What is needed
Working from the top of the listing below, retype each line through the line containing "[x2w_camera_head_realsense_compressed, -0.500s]", both included, with no pictures.

Collected material

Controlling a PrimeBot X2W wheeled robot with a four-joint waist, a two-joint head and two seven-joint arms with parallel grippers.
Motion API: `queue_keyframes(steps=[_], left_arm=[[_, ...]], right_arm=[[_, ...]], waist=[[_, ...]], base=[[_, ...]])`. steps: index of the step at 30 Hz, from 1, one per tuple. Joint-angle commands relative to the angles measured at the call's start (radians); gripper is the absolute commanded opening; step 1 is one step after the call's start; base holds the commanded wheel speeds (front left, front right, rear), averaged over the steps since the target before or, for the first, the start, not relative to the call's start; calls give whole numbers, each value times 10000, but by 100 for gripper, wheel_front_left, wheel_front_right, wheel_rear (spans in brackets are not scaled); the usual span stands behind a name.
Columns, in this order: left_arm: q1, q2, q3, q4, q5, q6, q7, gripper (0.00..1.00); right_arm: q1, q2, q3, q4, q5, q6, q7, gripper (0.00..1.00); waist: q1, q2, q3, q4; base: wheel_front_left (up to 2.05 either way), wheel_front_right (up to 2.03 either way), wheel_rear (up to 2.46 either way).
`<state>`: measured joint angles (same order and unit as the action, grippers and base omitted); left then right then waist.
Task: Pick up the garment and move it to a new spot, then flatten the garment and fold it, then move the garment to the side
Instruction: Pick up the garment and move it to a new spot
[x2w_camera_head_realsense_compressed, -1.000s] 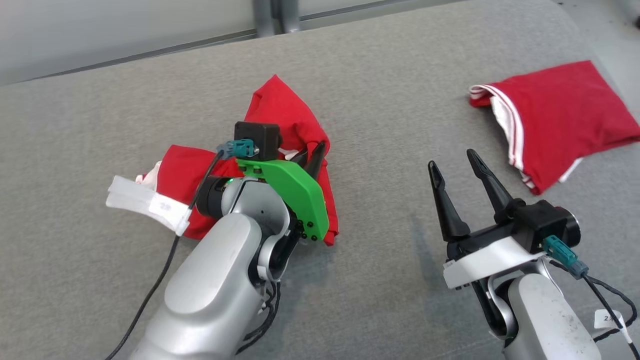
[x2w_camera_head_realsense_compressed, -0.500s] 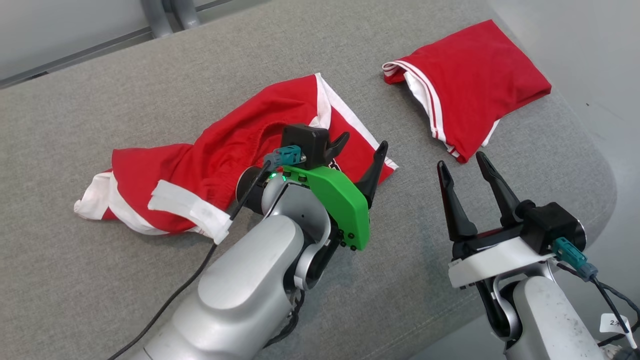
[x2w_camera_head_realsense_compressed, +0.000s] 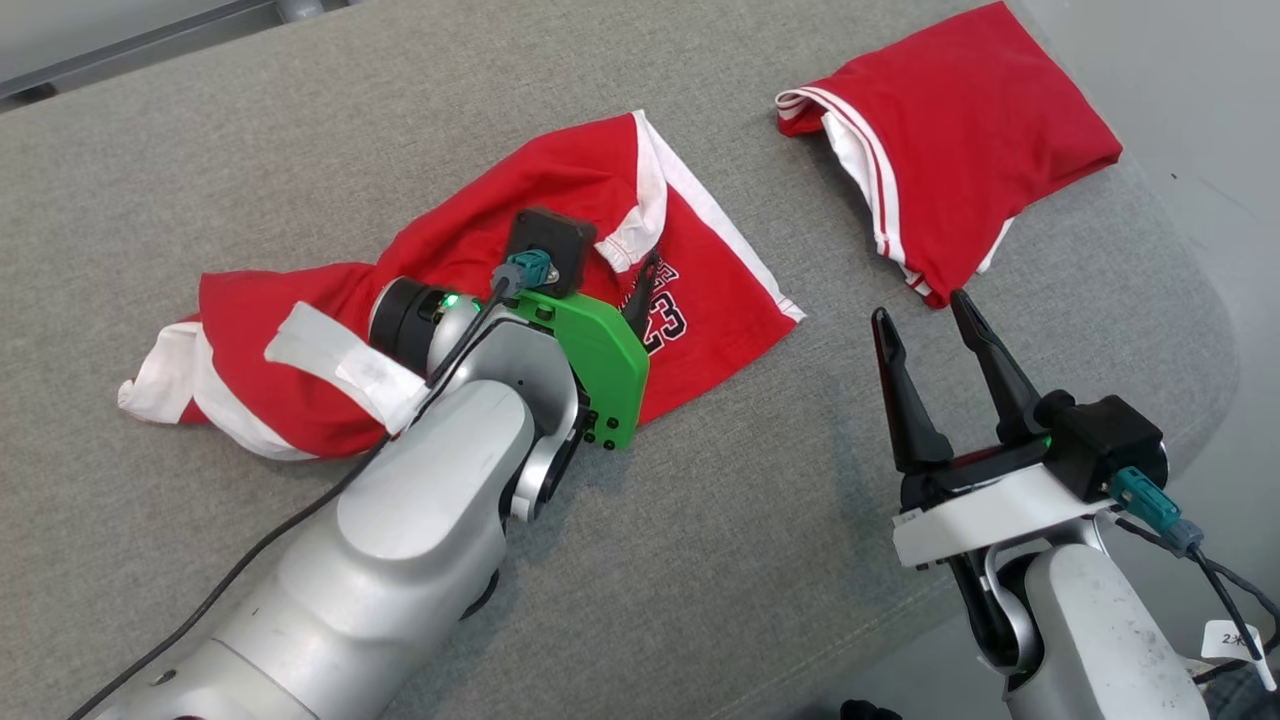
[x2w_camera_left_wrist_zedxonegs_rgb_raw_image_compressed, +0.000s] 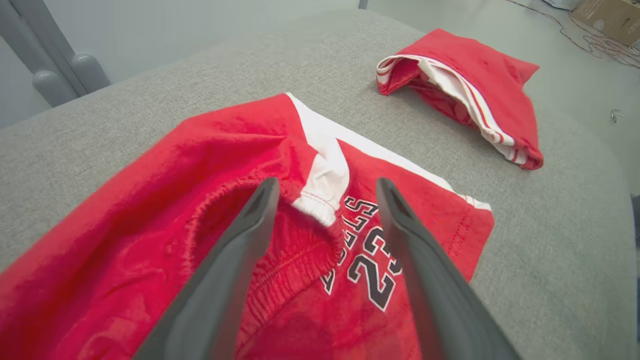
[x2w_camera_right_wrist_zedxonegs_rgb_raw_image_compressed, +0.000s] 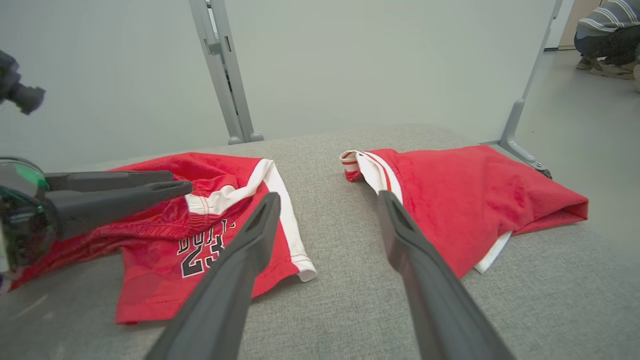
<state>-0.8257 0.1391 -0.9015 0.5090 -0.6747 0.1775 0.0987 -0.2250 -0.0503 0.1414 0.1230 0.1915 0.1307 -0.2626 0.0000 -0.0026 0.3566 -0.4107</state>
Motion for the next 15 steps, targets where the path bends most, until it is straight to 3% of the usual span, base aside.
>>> queue_keyframes(steps=[1, 7, 15], left_arm=[[-208, -13, -39, 285, 83, 15, 137, 100], [13, 4, -159, 715, -209, -66, 710, 100], [-160, -197, -21, 861, -336, -34, 407, 100]], right_arm=[[-7, -11, 3, -15, 138, -2, -29, 100], [147, -10, -126, -22, 207, -2, -29, 100], [8, -10, -31, -4, 185, 0, -29, 100]], waist=[[0, 26, 138, -146], [0, 26, 203, -234], [0, 26, 246, -243]], base=[[0, 0, 0], [0, 0, 0], [0, 0, 0]])
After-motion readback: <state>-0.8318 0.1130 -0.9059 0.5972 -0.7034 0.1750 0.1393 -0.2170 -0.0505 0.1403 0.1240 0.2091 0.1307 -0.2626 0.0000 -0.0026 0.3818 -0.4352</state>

Result for this exercise
Controlling a PrimeBot X2W wheeled robot with a four-joint waist, a two-joint head and two seven-joint arms with parallel grippers.
Motion API: `queue_keyframes(steps=[_], left_arm=[[_, ...]], right_arm=[[_, ...]], waist=[[_, ...]], base=[[_, ...]])`. steps: index of the step at 30 Hz, from 1, one per tuple. Joint-angle commands relative to the angles measured at the call's start (radians); gripper is the absolute commanded opening; step 1 is one step after the call's start; base holds the commanded wheel speeds (front left, front right, rear), averaged over the steps since the target before or, for the first, the start, not relative to the call's start; calls give whole numbers, each value times 10000, but by 100 for gripper, wheel_front_left, wheel_front_right, wheel_rear (spans in brackets are not scaled); the usual span stands behind a name.
Columns, in this order: left_arm: q1, q2, q3, q4, q5, q6, q7, gripper (0.00..1.00); right_arm: q1, q2, q3, q4, q5, q6, q7, gripper (0.00..1.00); waist: q1, q2, q3, q4; base: wheel_front_left (up to 2.05 either way), wheel_front_right (up to 2.03 either way), wheel_rear (up to 2.46 either way).
`<state>`: measured joint angles (same order and unit as the action, grippers and base omitted); left then right then waist.
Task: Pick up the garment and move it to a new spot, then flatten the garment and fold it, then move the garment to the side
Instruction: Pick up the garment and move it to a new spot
[x2w_camera_head_realsense_compressed, -1.000s] 
[x2w_camera_head_realsense_compressed, -0.500s] 

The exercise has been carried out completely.